Обед Ба и Женя готовили вместе – это Женя так решила.

– Вам одной трудно, а мне все равно возиться, раз я дома, пока сессия… и не работаю… – Женя смутилась и не договорила.

– Женя, деточка, тебя беспокоит, что Герман Иванович не берет с тебя денег? – догадалась Ба. – Ты выбрось это из головы. Еще не хватало, чтобы Герман Иванович помогал тебе за деньги. Он же не коммерсант в отличие от твоей бывшей… работодательницы. Ему было очень одиноко, пока не появилась ты. И ты вовсе не обязана в качестве благодарности нагружать на себя все домашние хлопоты. Герман Иванович отлично справлялся и до тебя. Нам, старикам, надо чем-то заниматься.

– Вести дом должна женщина, – тихо, но твердо сказала Женя. – Мама так всегда говорит. А мужчина отвечает за то, что вне дома.

– Умница моя, – немедленно растрогалась Ба. – Давай я женю на тебе Левушку и умру спокойно. А если ты еще и готовить умеешь – то спокойно вдвойне.

– Умею, – улыбнулась наконец Женя.

– И голубцы?! – не поверила Ба. – Голубцы сейчас никто не умеет.

– И голубцы, – засмеялась Женя. – Лева их любит?

– Не особенно, – честно ответила Ба. – Но, во-первых, они полезные, во-вторых, у меня отличный вилок капусты пропадает. И потом, разве мама не говорила тебе, что мужчина должен с энтузиазмом есть то, что приготовила ему женщина? А то начнут разбираться, на них не угодишь.

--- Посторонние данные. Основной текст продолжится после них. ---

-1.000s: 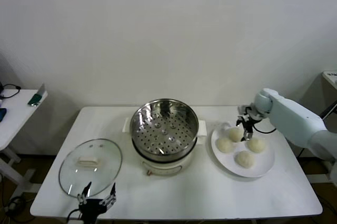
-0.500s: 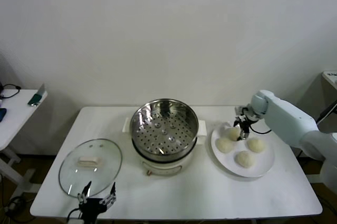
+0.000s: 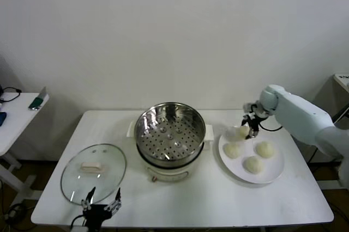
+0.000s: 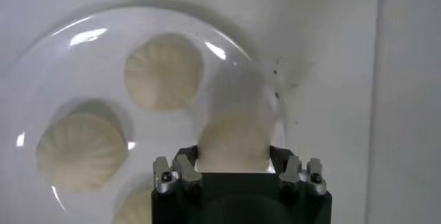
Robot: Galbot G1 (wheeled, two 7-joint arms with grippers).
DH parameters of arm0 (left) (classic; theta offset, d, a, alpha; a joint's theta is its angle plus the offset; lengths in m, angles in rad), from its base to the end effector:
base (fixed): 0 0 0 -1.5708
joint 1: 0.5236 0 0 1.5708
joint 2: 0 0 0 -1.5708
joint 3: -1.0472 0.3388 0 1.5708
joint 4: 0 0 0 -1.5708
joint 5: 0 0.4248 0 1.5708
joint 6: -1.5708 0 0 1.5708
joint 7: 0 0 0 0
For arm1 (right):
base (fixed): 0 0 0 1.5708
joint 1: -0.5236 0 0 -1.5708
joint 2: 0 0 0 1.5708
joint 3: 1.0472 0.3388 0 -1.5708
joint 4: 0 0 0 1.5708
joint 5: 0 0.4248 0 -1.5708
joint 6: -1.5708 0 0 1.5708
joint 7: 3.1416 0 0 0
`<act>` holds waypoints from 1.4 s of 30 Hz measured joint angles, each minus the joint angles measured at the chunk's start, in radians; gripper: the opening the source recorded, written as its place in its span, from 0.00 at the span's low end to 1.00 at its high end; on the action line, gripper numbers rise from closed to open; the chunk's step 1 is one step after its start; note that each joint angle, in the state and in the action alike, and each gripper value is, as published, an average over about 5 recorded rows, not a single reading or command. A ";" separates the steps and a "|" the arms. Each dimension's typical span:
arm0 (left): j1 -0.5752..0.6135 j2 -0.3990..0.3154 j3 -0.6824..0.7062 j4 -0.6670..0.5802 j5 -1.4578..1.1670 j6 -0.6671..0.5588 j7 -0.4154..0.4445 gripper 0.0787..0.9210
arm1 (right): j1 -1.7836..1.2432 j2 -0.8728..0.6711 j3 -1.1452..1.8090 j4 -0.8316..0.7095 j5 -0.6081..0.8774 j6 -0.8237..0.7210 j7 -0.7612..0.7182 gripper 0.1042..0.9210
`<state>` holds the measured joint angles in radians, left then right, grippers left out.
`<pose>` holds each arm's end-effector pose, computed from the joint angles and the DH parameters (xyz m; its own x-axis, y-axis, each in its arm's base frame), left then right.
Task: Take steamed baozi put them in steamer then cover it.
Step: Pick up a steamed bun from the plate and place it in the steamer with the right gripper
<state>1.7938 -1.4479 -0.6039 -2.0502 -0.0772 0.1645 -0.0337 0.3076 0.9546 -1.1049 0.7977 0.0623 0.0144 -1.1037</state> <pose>0.1820 0.0475 -0.3565 -0.9102 -0.0588 0.4099 -0.0265 0.9961 0.0839 0.6741 -0.1195 -0.1659 -0.1972 -0.0999 0.9753 -0.9630 -0.1665 -0.2118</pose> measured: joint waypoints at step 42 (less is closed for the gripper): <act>-0.009 0.014 -0.021 -0.020 0.008 -0.002 0.004 0.88 | 0.192 0.442 -0.181 0.167 -0.379 0.602 0.183 0.72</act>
<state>1.7849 -1.4341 -0.6248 -2.0699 -0.0687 0.1623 -0.0299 0.4998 1.3969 -1.2861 0.9647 -0.3163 0.6165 -0.9208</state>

Предусмотрительные Ба и Женя наготовили голубцов с запасом: помимо двоих мужчин они должны были накормить лежачую Галину, а заодно и Алексея Николаевича, поскольку не оставаться же ему одному неохваченным. Тем более что в последнее время он так азартно трудился, несмотря на больную руку, что ел от случая к случаю. В итоге под вечер за большим столом в квартре номер семь на ужин собрались все вместе, как на праздник – не разносить же всем тарелки, как в самолете, решила Ба. Она распоряжалась за столом, Женя сновала с тарелками из комнаты в кухню, Левушка и Герман Иванович старательно демонстрировали добрососедские отношения, нетерпеливо принюхиваясь к запахам, доносившимся из кухни. Пустовалов сидел, прикрыв глаза и будто отключившись от происходящего вокруг – все-таки он очень устал.

А после обеда неожиданно пригласил всех «на вернисаж». На самом деле, он так волновался, что толком и не понял – что ел. Было горячо и вкусно. По-домашнему было. И ему вдруг ужасно захотелось показать всем картину. Еще чуть-чуть не законченную, еще не отпустившую от себя. Но ему таким важным показалось увидеть реакцию этих людей, еще совсем недавно чужих, а теперь вдруг ставших почти родными. По их глазам он поймет, правильно ли он все делал до сих пор. И тогда со спокойной душой закончит. Или…

Гордясь оказанным доверием, Ба, Герман Иванович, Левушка и Женя гуськом потянулись по коридору в пустоваловскую квартиру, разговаривая отчего-то шепотом, как в музее. Картина стояла на какой-то трехногой подставке посреди комнаты и как будто тоже ждала их решения.